Lalu mereka berhenti menangis saat mendengar suara tangisan baru yang jauh lebih kencang dari mereka. Saat menoleh, itu ternyata Mikey. Setelah lama Mikey tidak bisa menangis leluasa, hari itu tumpahkan segala tangisan yang ia pendam selama ini.
Semuanya langsung berdiri, hampiri Mikey yang masih berada di ranjang rumah sakit dengan tatapan khawatir.
“Mai?”
Mikey mengibaskan tangannya, “gue gak papa,” tapi tangisannya masih keras.
Lalu Mikey mendongak, berusaha bicara meski di tengah agenda menangisnya.
“Maaf, sebenernya ini semua salah gue. Andai gue nggak diculik — ”
Draken tiba-tiba memeluk Mikey, diikuti dengan Takemichi, lalu Sanzu, dan terakhir Kakucho. Mereka semua memeluk Mikey dengan erat, bergumam, “Mai, kejadian itu sama sekali bukan salah lo dan gak pernah jadi kesalahan lo.”

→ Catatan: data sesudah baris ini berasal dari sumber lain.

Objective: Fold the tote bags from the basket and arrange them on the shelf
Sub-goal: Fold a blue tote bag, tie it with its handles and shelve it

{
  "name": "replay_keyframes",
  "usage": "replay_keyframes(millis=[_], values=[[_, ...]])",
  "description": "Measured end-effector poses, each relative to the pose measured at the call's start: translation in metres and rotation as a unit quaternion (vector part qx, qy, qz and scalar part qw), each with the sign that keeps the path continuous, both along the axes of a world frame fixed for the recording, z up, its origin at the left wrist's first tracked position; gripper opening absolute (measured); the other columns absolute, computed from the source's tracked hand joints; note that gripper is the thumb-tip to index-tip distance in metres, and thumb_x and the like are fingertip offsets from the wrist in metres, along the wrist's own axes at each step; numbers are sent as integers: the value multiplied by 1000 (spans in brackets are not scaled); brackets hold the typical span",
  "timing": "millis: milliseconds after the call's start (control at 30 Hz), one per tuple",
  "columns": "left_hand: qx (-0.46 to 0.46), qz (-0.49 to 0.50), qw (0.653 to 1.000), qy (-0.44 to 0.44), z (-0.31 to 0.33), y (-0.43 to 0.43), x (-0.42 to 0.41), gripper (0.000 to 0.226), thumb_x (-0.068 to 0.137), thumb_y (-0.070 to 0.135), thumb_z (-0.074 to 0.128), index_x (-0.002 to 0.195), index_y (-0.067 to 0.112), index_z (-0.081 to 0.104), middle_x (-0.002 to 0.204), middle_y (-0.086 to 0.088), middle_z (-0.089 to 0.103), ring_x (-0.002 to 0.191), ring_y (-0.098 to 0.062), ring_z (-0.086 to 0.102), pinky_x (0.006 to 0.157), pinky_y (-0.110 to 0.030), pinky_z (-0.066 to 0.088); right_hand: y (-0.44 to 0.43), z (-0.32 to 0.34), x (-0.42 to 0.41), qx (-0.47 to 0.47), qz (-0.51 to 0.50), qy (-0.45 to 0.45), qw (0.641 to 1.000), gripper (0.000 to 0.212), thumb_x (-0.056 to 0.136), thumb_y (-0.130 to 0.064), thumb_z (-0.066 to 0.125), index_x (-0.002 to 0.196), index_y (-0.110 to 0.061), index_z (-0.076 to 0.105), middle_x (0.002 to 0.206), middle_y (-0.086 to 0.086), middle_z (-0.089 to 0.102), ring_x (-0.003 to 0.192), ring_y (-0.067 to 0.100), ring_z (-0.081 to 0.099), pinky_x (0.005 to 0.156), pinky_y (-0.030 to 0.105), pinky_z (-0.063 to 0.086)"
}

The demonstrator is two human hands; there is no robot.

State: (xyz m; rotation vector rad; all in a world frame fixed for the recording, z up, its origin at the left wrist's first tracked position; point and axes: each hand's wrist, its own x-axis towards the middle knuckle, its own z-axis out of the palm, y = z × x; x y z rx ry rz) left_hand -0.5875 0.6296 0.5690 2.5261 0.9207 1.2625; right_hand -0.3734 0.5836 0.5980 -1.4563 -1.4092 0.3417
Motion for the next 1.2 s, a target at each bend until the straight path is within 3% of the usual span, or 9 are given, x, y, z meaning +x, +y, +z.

Hari itu, mereka banyak menangis. Menangisi masa lalu mereka yang belum sempat ditangisi bersama, menangisi semesta yang begitu kejam pada mereka yang waktu itu tak masih tahu-menahu tentang dunia, menangisi waktu-waktu yang hilang karena perpisahan mendadak mereka, menangisi segala kesalahpahaman yang bertahun-tahun gagal diutarakan dengan semestinya, dan menangisi kehangatan yang akhirnya mereka peroleh lagi setelah banyak duri yang menusuk mereka sepanjang perjalanan kemari.
Setelah puas menangis, Mikey, Takemichi, Sanzu, dan Kakucho sama-sama menatap Draken yang ternyata masih belum tuntas menangisnya. Sanzu tertawa, mengejek. Sementara Takemichu menepuk-nepuk bahunya, berharap Draken berhenti karena ia tak ingin ikut menangis lagi.
Mikey condongkan badannya ke depan, tangkup wajah Draken dengan kedua tangannya, lalu tersenyum lebar ke alpha tersebut, berkata,
“Kenchin, kamu udah pulang sekarang.”